You know you’ve made it as a voice actor when hordes of fans are uploading impressions of your roles. So it is with Tom Kenny, who is best known as the voice of Spongebob Squarepants, and has lent his distinctive tones to many other animated characters besides.
In a video for Vanity Fair, Kenny reacts to fans’ takes on his characters, such as Spongebob, Heffer (Rocko’s Modern Life), the Ice King (Adventure Time), and the Mayor of Townsville (The Powerpuff Girls). As he reviews their performances, he gives unprecedented insight into his own approach to voice acting. His advice can be broadly summarized as follows:
- Be versatile. Under union rules, says Kenny, an actor can be contracted to voice up to three characters on a tv series without a pay rise. Producers “would rather pay one guy to do three voices than three guys,” so make sure you can do three.
- Talk to yourself. It’s a good way to practice your voices.

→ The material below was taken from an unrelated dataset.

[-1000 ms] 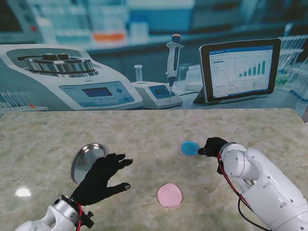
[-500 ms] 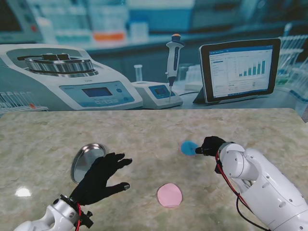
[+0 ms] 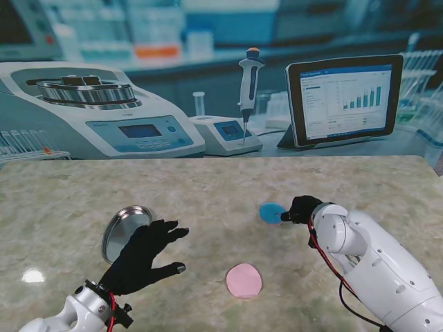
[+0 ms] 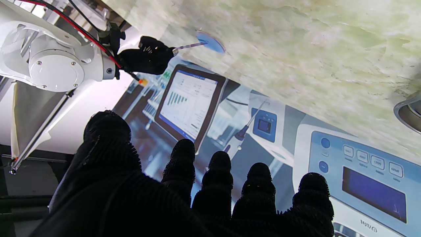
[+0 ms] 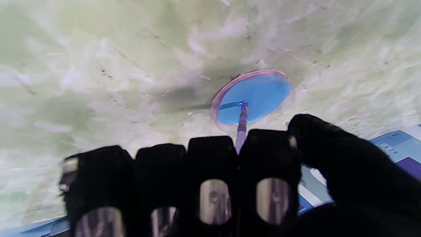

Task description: Line a culture dish with filter paper and press it flat with a glass rod

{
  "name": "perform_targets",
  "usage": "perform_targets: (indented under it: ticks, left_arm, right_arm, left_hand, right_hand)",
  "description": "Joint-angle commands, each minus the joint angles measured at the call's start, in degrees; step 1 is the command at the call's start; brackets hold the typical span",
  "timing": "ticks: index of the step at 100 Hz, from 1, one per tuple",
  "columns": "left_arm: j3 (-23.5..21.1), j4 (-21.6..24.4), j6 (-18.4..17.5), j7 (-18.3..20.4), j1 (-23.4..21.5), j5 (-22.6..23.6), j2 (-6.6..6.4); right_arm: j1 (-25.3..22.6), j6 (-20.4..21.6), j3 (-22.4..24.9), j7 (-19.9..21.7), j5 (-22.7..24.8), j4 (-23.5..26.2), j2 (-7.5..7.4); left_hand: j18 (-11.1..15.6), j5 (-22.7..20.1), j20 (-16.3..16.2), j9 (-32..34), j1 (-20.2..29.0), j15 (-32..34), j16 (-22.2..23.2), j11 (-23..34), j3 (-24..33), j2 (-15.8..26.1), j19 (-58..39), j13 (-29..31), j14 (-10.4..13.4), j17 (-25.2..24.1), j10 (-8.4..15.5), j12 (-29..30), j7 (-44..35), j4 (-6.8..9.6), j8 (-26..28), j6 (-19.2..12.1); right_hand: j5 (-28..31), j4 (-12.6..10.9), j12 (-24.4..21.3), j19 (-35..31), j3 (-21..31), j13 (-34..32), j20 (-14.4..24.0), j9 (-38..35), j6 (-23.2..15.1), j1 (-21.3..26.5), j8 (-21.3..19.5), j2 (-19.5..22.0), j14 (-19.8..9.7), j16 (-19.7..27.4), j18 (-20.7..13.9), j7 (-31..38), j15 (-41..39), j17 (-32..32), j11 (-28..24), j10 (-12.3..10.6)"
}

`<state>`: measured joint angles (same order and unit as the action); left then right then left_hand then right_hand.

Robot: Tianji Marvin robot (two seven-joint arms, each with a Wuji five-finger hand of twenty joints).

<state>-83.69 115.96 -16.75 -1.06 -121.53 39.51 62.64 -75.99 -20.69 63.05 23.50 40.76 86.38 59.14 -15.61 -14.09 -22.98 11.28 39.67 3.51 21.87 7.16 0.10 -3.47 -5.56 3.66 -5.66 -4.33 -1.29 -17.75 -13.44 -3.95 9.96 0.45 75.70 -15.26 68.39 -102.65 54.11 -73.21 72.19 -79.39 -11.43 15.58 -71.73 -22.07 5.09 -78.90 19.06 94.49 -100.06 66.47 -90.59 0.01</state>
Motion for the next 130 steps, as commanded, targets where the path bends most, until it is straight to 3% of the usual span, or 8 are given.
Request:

- Imitate others. “A lot of times, voices are amalgams of half-baked impressions,” says Kenny. His influences include his teenage nephew, the Wizard of Oz, and Ruth Gordon in Every Which Way but Loose.
- Go big on the emotion. “I tend to play a lot of characters without any filter,” says Kenny. In the video, he delves into the psychology of his characters, highlighting each one’s defining trait: Heffer’s joy, the Ice King’s loneliness, etc. They impact him in turn: “Playing characters that are unrelentingly positive can’t help but give you a more positive outlook on life.”
- Use your body. If it helps your delivery, don’t be afraid to contort your face, let your arms flail about, rattle your throat with your hand — whatever it takes to nail the emotion.
Spongebob Squarepants official turns 20 years old this month. To mark the anniversary, the cast — which, remarkably, has remained largely unchanged throughout the show’s history — has recorded a special mixed-media episode, “Spongebob’s Big Birthday Blowout,” in which they incarnate their animated characters in the flesh. The hour-long special premieres on Friday at 7pm (ET/PT) on Nickelodeon. The program is dedicated to the show’s creator, Stephen Hillenburg, who died in November from complications from ALS.